A feature of the EU tariff schedule is the significant use of trade preferences. The implication of trade preferences is that some exporters benefit from high levels of EU protection because of the competitive advantage they receive compared to exporters without preferential access. The evidence suggests that preferences are effective in increasing trade. One consequence of this is that reducing MFN tariffs leads to the erosion of these preferential advantages. This issue has been most highlighted by the African, Caribbean and Pacific group of countries in the past.

Recent discussion of preferences has emphasised the importance of evaluating the preferential margin enjoyed by preference recipients not against the MFN tariff but in the context of the entire tariff structure facing exporters to the EU market. Preferences can be eroded not only if the MFN tariff is reduced, but also if preferences are extended or increased to other exporters.

Recent empirical work suggests that, overall, EU agri-food tariffs result in the suppression of €20.3 billion of imports, or around 14% of predicted trade. If tariffs were reduced to zero, this would be partially offset by preference erosion of around €1.6 billion. Of interest is that most of the missing trade is in sectors that are not usually the focus of trade policy concerns, such as processed foods, tropical products, fruits and vegetables, and tobacco. The reasons for this deserve further analysis.

Swinbank (2018) has called the recent moves towards a more market-oriented EU agricultural policy ‘incomplete’ because high tariffs continue to protect some farming activities distorting resource use in the agricultural sector and complicating trade negotiations (there is ample evidence for the latter as concessions on specific agricultural commodities are often the ‘make-or-break’ element in FTA negotiations).

The EU was prepared to reduce its bound agricultural tariffs (which for the most part are also the levels that are applied in practice) as part of an overall deal to conclude the WTO Doha Round of multilateral trade negotiations in 2008. Following the failure of that attempt, negotiations on the market access pillar of the WTO Agreement on Agriculture have made no progress.

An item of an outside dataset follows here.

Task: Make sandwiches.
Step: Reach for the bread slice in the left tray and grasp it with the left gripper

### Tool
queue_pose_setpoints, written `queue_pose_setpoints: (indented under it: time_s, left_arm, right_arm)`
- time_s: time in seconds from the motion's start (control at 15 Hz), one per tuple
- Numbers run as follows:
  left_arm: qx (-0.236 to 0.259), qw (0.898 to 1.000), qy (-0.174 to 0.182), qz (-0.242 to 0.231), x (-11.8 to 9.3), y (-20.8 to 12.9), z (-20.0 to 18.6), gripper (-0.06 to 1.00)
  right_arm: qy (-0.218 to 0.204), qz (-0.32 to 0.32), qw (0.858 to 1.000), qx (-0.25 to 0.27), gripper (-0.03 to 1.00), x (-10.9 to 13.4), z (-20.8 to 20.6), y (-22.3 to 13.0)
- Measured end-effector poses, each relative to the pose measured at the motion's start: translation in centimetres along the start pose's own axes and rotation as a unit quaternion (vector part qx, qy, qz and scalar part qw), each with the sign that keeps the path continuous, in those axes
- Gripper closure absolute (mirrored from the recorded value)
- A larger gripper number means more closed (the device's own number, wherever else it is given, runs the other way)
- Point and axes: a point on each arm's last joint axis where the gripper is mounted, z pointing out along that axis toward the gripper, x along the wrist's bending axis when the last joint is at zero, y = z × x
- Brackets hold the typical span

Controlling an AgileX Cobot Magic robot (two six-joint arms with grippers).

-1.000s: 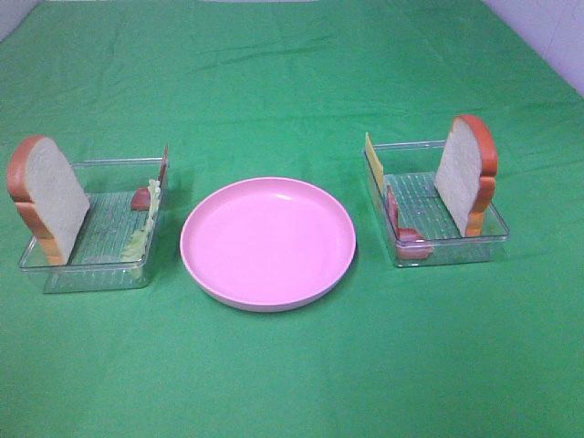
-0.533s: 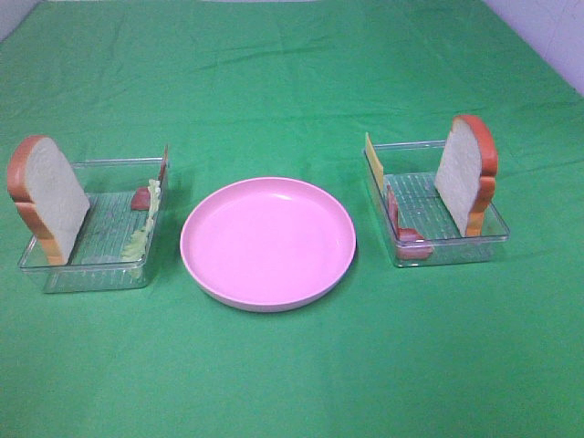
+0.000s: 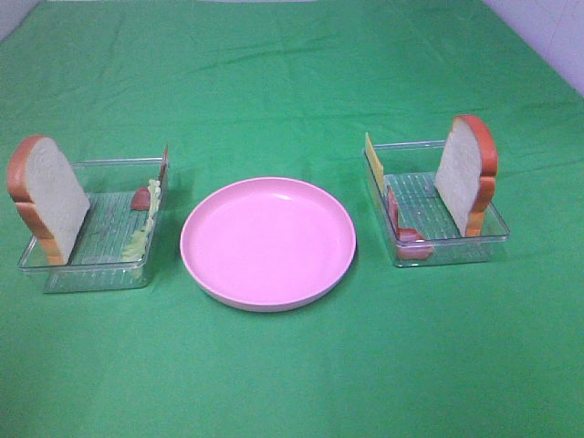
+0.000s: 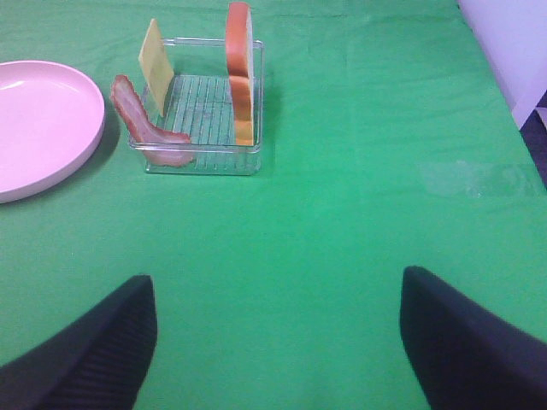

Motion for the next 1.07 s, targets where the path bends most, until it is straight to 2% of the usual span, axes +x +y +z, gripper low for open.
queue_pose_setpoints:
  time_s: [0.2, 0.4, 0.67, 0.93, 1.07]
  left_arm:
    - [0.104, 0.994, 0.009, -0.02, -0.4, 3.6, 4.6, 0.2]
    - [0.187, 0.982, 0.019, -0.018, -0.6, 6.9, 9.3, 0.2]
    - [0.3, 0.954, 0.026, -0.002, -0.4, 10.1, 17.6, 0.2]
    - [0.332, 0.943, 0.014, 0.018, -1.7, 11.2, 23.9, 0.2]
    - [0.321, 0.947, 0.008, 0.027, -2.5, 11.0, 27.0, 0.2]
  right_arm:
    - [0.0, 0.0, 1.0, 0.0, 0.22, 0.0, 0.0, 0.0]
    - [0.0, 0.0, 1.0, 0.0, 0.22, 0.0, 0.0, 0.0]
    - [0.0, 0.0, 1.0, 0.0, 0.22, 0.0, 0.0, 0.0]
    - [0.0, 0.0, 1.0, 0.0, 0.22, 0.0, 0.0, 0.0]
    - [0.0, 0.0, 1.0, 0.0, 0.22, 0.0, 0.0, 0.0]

For the forthcoming WTO Ministerial Conference in Kazakhstan in June 2020, discussions on agriculture are focused on domestic support though with little chance of a breakthrough (see this Feb 2020 update from the Chair of the agricultural negotiations in the WTO).

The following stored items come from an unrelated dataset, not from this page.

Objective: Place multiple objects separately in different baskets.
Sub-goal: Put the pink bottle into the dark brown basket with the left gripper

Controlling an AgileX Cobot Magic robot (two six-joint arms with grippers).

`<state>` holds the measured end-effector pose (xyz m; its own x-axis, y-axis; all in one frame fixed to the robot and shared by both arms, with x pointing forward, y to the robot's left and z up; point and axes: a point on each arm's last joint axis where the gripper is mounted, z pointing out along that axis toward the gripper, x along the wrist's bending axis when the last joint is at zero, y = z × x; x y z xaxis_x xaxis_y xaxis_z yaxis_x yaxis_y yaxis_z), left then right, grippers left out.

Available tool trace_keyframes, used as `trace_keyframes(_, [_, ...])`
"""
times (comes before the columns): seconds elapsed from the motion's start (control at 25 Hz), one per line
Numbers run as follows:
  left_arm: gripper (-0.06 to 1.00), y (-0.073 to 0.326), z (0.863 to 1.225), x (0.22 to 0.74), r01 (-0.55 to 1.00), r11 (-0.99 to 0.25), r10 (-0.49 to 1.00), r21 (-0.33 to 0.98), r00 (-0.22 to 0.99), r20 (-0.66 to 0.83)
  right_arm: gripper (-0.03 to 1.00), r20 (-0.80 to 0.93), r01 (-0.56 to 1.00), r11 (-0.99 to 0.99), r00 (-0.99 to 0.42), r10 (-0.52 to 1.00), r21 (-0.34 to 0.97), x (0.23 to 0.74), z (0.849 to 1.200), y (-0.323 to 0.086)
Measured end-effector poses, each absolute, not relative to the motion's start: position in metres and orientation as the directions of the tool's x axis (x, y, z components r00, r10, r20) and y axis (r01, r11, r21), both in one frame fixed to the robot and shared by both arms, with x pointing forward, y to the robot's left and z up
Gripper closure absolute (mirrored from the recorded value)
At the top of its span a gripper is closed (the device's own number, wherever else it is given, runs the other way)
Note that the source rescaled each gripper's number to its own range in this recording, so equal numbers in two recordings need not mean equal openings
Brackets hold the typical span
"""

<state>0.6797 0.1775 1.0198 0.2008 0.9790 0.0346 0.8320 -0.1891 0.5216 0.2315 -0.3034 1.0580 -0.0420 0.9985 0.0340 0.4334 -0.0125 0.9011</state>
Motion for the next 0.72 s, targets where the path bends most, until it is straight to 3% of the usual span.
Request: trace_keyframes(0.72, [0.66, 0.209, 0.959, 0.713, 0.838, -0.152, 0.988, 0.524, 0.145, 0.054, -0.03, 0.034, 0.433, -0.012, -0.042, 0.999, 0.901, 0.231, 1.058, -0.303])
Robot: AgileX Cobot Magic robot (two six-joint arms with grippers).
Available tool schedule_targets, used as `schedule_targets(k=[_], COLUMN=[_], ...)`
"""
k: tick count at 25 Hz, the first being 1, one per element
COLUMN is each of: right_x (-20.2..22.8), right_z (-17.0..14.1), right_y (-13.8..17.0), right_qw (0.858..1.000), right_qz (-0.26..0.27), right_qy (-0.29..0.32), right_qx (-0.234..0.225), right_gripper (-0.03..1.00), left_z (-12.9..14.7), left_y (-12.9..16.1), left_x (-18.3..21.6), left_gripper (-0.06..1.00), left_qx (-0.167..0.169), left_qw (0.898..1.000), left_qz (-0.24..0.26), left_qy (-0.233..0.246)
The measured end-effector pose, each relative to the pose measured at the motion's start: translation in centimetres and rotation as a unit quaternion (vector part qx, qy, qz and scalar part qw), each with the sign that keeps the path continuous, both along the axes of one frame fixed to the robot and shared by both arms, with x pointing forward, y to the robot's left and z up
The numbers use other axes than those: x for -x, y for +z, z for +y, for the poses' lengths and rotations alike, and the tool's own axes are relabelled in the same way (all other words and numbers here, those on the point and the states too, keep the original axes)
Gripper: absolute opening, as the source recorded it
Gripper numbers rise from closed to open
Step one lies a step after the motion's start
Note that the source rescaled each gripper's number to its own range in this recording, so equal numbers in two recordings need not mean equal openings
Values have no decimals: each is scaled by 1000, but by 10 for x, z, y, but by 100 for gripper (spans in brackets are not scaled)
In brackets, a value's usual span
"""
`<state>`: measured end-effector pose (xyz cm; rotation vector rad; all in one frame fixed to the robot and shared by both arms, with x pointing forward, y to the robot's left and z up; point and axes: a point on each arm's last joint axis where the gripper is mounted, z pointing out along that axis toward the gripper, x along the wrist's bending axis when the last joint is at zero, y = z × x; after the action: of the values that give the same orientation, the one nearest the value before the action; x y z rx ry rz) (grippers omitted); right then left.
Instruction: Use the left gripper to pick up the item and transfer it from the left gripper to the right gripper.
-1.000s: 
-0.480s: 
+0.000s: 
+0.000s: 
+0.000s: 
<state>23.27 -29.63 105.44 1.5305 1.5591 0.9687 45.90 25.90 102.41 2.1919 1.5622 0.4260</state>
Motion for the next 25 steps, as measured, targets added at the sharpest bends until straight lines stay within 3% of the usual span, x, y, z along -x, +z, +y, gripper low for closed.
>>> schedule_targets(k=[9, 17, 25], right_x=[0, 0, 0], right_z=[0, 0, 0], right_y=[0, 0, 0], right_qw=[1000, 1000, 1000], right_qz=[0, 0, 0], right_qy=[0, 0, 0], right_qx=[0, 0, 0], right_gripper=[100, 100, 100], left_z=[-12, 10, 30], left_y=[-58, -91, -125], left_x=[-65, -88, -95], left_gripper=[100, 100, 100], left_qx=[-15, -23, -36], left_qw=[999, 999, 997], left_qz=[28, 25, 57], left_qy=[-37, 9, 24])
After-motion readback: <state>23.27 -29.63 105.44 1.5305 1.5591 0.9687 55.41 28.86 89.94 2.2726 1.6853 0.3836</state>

The EU is unlikely to make any unilateral reduction in its bound tariffs separately from any multilateral agreement within the WTO. Nonetheless, some action could be taken to simplify its schedule. A major step would be to convert its specific and compound tariffs into simple ad valorem percentage tariffs.

Interestingly, this is precisely what the UK government proposes in its UK Global Tariff which is out for consultation until 5 March 2020. Unlike the proposed temporary no-deal Brexit tariff schedule it proposed in March last year which suggested a radical liberalisation of the UK tariff structure, the Global Tariff proposal would build on the EU CET but make some specific modifications. These include taking steps towards agricultural tariffs that are applied as single percentages.

Such a change would make the EU tariff structure more transparent and announcing it could provide a boost to the prospect for movement in the agricultural negotiations in the run up to the next WTO Ministerial Conference in Kazakhstan in June 2020.